By Christian Duval, Pierre B. A. Lecomte (auth.), Yoshiaki Maeda, Hitoshi Moriyoshi, Hideki Omori, Daniel Sternheimer, Tatsuya Tate, Satoshi Watamura (eds.)
Noncommutative differential geometry is a brand new method of classical geometry. It used to be initially utilized by Fields Medalist A. Connes within the concept of foliations, the place it resulted in remarkable extensions of Atiyah-Singer index thought. It additionally can be acceptable to hitherto unsolved geometric phenomena and actual experiments.
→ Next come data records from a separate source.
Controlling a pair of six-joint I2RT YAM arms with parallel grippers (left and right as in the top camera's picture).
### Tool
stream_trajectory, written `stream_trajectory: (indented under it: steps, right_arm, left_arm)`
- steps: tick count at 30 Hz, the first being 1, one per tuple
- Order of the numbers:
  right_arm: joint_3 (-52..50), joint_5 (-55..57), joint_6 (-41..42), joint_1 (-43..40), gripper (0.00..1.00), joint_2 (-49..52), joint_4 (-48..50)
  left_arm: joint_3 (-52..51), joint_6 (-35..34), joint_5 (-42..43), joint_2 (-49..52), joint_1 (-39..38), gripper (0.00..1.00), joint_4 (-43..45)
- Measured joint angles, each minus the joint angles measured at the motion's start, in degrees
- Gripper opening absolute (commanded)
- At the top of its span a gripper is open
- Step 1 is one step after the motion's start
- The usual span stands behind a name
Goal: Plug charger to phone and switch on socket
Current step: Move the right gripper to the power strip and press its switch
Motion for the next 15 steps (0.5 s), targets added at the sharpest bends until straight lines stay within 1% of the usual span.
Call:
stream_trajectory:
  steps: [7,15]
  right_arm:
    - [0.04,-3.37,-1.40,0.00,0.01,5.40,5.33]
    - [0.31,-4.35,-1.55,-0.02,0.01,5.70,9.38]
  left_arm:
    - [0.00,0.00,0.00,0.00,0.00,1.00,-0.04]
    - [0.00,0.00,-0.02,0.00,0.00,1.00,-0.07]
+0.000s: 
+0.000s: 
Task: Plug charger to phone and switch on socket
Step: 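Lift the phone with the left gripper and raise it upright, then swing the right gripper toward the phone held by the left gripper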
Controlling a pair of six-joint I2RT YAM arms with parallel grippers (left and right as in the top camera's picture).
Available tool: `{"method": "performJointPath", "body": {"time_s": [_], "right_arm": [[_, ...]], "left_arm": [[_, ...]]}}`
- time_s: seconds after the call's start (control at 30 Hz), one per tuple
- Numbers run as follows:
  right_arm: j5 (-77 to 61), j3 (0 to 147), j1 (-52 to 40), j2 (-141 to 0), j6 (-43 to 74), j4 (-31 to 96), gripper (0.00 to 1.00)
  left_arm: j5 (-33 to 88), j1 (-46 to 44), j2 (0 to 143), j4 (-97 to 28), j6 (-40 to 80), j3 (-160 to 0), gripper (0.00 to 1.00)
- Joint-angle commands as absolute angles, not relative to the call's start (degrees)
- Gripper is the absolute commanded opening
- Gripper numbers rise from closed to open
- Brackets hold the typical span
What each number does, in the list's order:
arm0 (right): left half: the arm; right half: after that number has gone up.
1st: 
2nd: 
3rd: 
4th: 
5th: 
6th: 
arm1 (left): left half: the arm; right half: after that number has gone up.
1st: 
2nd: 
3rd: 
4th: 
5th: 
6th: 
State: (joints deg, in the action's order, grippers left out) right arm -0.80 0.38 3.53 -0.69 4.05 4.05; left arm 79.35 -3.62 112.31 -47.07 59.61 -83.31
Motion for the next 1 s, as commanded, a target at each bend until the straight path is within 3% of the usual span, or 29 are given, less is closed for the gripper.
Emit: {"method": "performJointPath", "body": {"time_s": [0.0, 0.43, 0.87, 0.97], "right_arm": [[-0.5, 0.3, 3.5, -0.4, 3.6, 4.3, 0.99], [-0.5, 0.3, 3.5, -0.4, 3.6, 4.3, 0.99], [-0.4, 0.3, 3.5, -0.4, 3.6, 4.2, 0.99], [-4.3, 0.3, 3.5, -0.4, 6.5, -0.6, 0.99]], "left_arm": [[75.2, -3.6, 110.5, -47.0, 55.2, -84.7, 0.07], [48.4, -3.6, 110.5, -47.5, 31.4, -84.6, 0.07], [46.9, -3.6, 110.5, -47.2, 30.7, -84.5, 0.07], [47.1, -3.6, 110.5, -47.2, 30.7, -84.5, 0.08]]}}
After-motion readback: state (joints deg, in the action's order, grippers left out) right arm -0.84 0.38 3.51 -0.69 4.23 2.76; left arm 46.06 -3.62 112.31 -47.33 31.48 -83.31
However, noncommutative differential geometry was once now not good understood even between mathematicians. accordingly, a world symposium on commutative differential geometry and its purposes to physics used to be held in Japan, in July 1999. issues coated incorporated: deformation difficulties, Poisson groupoids, operad thought, quantization difficulties, and D-branes. The assembly used to be attended by means of either mathematicians and physicists, which led to attention-grabbing discussions. This quantity includes the refereed lawsuits of this symposium.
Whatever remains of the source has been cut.